At this time eight years ago, the administration of President-elect Bill Clinton was trying to put together an administration "that looks like America." How many blacks would there be in the major posts? How many Latinos? How many women? How should "two-fers" count? Were white males getting shafted? Was merit a bygone credential?
The racial, ethnic and gender competition got so intense, and so overwrought, that President-elect Clinton denounced "bean-counters" who were demanding such a spoils system based on demographics.
Of course, in a portent of the Clinton style, the bean-counters kept right on counting beans, and Mr. Clinton kept making appointments to make the bean-counters happy.
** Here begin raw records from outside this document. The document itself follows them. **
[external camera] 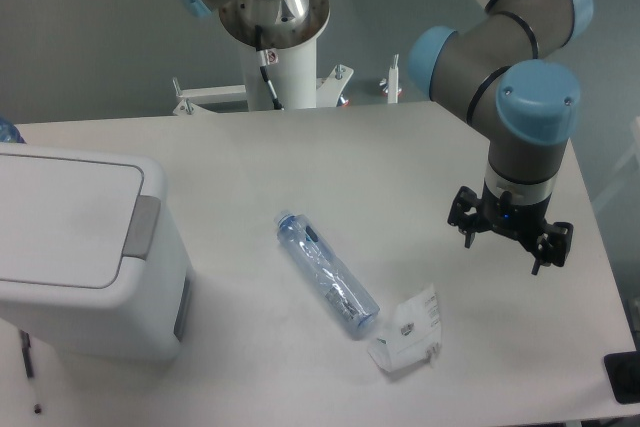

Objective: Open the trash can
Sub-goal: 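Move the gripper across the table toward the white trash can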

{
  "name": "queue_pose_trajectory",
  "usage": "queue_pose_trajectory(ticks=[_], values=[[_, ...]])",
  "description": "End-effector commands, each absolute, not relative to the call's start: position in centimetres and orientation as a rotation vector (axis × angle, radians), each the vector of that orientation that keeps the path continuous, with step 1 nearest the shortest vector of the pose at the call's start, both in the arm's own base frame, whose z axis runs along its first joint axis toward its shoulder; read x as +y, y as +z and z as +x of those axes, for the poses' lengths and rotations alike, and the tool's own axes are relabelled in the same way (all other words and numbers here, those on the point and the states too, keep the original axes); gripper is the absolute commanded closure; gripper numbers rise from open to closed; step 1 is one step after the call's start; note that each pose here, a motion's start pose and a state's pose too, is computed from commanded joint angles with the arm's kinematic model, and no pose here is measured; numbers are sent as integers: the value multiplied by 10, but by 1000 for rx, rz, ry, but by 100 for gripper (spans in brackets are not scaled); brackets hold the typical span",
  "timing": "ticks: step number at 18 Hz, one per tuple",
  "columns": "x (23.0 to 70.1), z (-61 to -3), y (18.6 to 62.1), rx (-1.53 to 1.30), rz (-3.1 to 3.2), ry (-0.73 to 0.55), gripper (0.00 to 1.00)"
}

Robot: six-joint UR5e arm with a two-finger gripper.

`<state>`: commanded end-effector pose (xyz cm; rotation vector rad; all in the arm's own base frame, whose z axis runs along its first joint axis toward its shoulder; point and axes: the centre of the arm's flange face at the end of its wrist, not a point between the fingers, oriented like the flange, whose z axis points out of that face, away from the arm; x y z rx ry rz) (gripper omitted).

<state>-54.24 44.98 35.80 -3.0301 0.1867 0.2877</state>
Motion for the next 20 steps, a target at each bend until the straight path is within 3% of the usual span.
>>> queue_pose_trajectory(ticks=[3,11,20], values=[[452,-540,357,155,-3021,278,0],[496,-502,367,-404,-2878,198,0],[553,-408,431,-624,-2677,56,0]])
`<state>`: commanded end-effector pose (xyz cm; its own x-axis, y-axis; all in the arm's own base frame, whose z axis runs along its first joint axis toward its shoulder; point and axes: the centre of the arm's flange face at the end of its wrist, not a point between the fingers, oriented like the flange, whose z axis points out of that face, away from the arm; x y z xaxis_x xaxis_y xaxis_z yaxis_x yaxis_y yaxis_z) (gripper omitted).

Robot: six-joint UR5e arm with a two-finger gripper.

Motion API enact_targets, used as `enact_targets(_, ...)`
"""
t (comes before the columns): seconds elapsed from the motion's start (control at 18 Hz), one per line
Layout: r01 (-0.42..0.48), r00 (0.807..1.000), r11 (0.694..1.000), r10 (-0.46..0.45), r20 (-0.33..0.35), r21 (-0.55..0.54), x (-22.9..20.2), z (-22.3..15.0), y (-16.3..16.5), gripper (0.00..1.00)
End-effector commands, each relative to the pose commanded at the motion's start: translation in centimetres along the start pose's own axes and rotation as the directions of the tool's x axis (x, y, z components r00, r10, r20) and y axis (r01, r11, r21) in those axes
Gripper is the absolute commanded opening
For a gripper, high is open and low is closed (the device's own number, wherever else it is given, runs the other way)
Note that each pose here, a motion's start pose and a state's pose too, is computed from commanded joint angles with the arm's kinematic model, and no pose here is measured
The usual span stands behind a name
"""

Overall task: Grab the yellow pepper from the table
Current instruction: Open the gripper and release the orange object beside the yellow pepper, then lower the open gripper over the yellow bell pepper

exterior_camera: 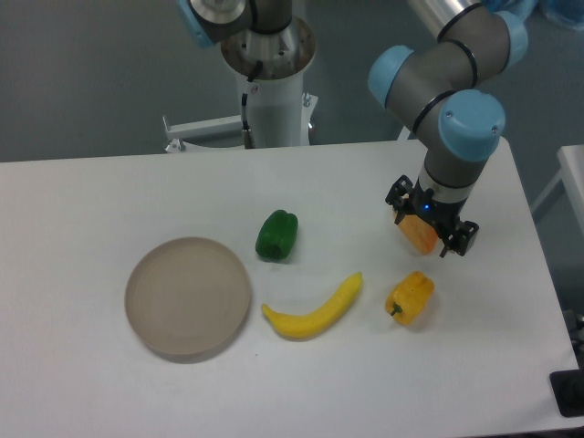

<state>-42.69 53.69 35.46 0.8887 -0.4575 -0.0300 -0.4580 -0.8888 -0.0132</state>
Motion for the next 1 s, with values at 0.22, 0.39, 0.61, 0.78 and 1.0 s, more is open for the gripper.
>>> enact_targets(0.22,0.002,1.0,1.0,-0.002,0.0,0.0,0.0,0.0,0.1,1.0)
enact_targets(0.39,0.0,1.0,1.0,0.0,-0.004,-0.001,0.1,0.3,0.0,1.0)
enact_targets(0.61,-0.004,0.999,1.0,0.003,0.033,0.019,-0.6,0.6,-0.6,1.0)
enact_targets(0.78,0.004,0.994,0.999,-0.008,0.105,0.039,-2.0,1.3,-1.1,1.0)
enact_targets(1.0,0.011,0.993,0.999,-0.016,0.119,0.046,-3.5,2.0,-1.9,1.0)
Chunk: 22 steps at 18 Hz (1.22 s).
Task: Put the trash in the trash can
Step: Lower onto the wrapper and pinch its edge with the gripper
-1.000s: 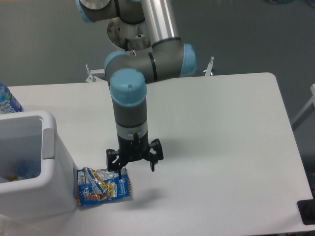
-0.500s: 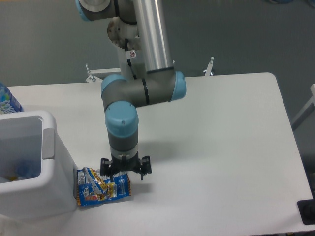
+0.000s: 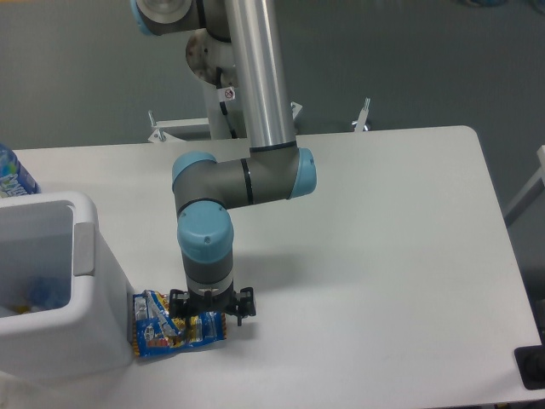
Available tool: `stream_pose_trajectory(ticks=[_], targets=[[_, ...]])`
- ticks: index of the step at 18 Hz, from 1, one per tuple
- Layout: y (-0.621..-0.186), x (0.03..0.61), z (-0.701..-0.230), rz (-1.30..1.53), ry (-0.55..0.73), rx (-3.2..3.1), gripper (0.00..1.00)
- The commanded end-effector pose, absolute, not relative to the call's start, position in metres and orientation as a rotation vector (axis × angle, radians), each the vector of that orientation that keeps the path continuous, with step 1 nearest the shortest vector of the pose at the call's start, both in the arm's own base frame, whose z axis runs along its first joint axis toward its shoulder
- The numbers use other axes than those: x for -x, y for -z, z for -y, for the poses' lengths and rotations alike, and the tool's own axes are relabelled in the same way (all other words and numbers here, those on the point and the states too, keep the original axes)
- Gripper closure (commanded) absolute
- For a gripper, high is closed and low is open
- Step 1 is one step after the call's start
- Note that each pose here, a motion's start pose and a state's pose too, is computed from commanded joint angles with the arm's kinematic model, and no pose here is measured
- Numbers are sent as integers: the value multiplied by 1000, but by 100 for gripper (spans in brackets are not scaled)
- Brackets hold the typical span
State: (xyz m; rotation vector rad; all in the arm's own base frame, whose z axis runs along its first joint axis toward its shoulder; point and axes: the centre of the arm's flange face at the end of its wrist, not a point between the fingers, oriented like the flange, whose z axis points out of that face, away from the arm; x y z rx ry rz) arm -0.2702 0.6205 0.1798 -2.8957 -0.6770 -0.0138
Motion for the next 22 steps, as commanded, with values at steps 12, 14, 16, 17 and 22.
stream_pose_trajectory(ticks=[12, 14, 16, 17, 22], targets=[[-171, 257, -625, 665, 23, 2912, 0], [-169, 257, -625, 662, 24, 2916, 0], [-167, 257, -625, 662, 26, 2919, 0], [-168, 257, -625, 662, 25, 2917, 0], [-169, 257, -626, 664, 25, 2916, 12]])
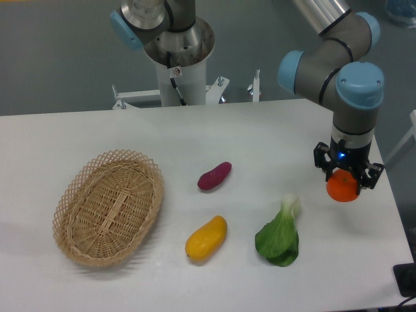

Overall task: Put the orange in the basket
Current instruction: 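Carry the held orange with the gripper toward the wicker basket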

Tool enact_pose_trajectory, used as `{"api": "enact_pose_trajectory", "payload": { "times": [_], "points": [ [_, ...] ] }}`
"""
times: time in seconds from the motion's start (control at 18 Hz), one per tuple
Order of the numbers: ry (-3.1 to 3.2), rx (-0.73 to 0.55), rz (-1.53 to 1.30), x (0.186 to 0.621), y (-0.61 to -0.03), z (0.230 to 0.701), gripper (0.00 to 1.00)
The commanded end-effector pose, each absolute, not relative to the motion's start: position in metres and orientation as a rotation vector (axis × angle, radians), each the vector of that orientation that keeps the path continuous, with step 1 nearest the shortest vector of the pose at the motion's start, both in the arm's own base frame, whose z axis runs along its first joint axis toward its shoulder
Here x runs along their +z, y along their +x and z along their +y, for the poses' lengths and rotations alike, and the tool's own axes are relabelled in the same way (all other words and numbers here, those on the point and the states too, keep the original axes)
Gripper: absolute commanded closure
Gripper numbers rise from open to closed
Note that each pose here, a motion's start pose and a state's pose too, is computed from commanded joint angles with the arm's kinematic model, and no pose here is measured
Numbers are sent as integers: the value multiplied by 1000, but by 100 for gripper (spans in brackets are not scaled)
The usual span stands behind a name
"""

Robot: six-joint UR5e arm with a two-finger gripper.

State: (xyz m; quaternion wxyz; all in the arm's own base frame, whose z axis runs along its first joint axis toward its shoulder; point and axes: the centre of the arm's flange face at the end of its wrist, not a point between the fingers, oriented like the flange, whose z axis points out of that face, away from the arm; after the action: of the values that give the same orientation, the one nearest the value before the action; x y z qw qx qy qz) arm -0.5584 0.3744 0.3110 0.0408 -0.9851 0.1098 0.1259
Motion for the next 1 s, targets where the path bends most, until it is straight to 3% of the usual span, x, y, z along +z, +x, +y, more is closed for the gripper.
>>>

Everyone knew that Bill Daley (eek, a white male) would become transportation secretary--except that at the last minute Mr. Clinton beaned him, choosing Federico Pena for the job, a Hispanic.
The feminists got a promise from Hilary Clinton that one of the top four cabinet posts (State, Defense, Treasury and Attorney-General) would go to a woman. The search was on. Dutifully, Mr. Clinton chose high-grade attorney Zoe Baird. But it turned out she had what is now called "a Zoe Baird problem," she hadn't paid nanny payroll taxes. How terrible.
Could the nomination be saved? No. Not even close. The feminists chose not to try to use their political clout to help her with the Congress. Why not, she was a woman, wasn't she? Yes, she was, but it turned out she was not a sufficiently liberal woman. Might it be that in this case there was something more to "looking like America" than merely gender, race and ethnicity? (Answer: Yes, and don't forget it.)
And so, after another Nanny-problem nominee (Judge Kimba Wood) tanked, America ended up with Attorney General Janet Reno, whose chief credential at the time was her gender. It will be for history to judge whether she was an effective A.G. But history will have no doubt that Hillary got jobs for gal pals.
And so it came to pass, after ugly arguments, that America ended up with a Cabinet that resembled a demographically balanced portrait of successful center-left Democrats, mostly lawyers. Many of them did fine jobs.
Fast-forward, December 2000. President-elect Bush, too, is well on his way to picking a Cabinet that looks like America, with blacks, Latinos, women, as well as white males. Some things have remained the same, but some things have changed-- for the better, and for the weirder.
Judging from Bush's Cabinet choices so far, we will end up with a Cabinet that looks like a demographically balanced portrait of center-right Republicans, many of them lawyers. Many of them will do fine jobs.
But this time we do not have the degrading spectacle of choosing a government-by-bean. We do not have high-profile and divisive fights about race, ethnicity and gender. This time around you don't hear people saying, "I lost out because that job had to go to a tan skirt."
The weird part approaches transmogrification. Some Democratic black activists tell us Secretary of State-designate Colin Powell and National Security Director Condoleeza Rice don't really count as blacks because they will deal with foreign policy, not with the principal domestic goals of the congressional black caucus. Mel Martinez of Florida, secretary-designate of the Department of Housing and Urban Development, should not really be counted as a Latino because he doesn't sign on to the goals of some self-styled liberal Latino activists.
It's the ideology, stupid. Thus, Clarence Thomas is not really black; he's a conservative. In the Reagan administration, certain feminist advocates refused to regard U.N. Ambassador Jeanne Kirkpatrick as a bona fide female, because, by their lights, she held conservative views on many issues.
So long as there is free politics, smart presidents will pick their appointees on merit, but never forgetting that a "balanced ticket" has a role, too. Many Westerners would like to see a Westerner in the Cabinet; many women want to see females in high-visibility roles--ditto with blacks, Latinos, Asian Americans, and many other groups, growing in number all the time.
It's not new. Many Catholic Republicans voted for John F. Kennedy in 1960. I myself, of all people, briefly considered voting for liberal Al Gore in 2000 because there was a Jew on the Democratic ticket.
Ben J. Wattenberg is a senior fellow at AEI.